[Extracted data entries]
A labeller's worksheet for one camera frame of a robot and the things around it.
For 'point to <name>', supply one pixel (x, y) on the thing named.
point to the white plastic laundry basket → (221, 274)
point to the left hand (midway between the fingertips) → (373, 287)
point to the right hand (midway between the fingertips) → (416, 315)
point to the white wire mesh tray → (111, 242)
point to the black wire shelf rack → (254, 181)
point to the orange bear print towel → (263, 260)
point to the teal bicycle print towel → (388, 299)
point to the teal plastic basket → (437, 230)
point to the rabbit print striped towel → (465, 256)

● **Problem description**
Your task is to reproduce exactly the lines that begin at the line containing "point to the black" and end at the final line of the data above.

● **Solution below**
point to the black wire shelf rack → (254, 181)
point to the orange bear print towel → (263, 260)
point to the teal bicycle print towel → (388, 299)
point to the teal plastic basket → (437, 230)
point to the rabbit print striped towel → (465, 256)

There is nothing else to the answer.